On top of this, the homeless man who shared his meal with In-chul dies as well, and so In-chul makes a run for it. The outbreak escalates as well as more households are affected by the infection. Emergency time! (But Myung-hyun has a shower scene first. Wuh…?)

 

Myung-hyun gets a call from the guards at the lobby of CDC that In-chul has arrived to see him. He makes a mad dash for the lobby, and spots In-chul. Myung-hyun: “Everyone – get away as far as possible! The person with the mutated infection is right there!” Of course, doctors and cleaners alike all make a run for it, and In-chul watches helplessly as complete strangers give him a look of fear and escape.
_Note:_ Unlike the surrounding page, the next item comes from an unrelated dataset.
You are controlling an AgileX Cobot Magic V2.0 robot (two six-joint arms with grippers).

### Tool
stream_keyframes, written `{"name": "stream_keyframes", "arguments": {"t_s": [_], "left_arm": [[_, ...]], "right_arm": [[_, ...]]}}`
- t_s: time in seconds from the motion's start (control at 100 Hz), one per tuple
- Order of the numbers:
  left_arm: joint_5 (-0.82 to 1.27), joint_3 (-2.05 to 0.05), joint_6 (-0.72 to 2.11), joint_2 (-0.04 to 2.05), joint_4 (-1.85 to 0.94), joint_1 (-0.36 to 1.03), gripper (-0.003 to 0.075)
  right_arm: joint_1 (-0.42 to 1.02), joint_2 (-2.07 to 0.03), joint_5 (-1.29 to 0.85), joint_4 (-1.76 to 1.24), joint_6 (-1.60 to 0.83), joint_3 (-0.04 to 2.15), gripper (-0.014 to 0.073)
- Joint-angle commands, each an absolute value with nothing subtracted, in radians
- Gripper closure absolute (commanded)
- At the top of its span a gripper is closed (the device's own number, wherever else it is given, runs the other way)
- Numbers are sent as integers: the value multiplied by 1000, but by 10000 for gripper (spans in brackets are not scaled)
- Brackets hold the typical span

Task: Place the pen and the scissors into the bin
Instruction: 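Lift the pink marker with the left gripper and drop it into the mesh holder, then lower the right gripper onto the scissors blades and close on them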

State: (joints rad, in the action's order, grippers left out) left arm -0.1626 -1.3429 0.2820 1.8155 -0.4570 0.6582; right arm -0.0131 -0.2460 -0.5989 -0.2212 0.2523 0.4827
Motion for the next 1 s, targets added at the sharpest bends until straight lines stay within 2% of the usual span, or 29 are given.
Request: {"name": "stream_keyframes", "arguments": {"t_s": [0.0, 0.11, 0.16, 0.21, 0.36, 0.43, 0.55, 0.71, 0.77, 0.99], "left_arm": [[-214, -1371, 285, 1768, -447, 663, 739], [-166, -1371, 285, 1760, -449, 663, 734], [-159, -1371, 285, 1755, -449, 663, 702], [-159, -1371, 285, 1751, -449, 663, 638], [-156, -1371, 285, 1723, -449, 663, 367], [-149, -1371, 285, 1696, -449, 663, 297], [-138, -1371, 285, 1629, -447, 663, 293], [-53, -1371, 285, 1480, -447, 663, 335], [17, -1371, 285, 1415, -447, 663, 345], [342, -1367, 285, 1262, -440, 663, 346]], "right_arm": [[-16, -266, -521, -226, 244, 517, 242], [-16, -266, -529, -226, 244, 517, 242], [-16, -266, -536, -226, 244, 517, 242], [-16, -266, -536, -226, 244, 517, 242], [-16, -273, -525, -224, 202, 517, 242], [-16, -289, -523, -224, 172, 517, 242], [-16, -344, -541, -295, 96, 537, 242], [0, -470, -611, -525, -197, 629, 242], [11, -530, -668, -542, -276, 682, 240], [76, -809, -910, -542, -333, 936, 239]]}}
And now it’s just the two of them left.

Comments:

Proving that Myung-hyun wasn’t infected was not really a successful way to increase the suspense and make the infection far more sinister. We already know how the virus spreads and what would happen next; we don’t need the writers to try and cast doubt on how the virus spreads, only to then tell us exactly what we already know. The virus spreads if In-chul coughs or gets his saliva on you, not if he kicks you with his shoe. If there is supposed to be a twist to how the virus will spread, then they could have shown it now, in this episode. Otherwise, I think they could have spent the time trying to track down more leads.

Aside from that, it looks like there’s a huge conspiracy surrounding the virus, and that someone is  – or a group of people are – infecting the population with no qualms of killing innocents in order to make a social statement, to prove a particular point, or to gain power. Instinctively, I think the government might be behind this too, because Do-jin is a suspicious fellow. While I liked the idea of In-chul being the sole killer with the motivation to infect thousands, I guess having a government or a “big brother” figure is far more sinister a threat for CDC than a college student.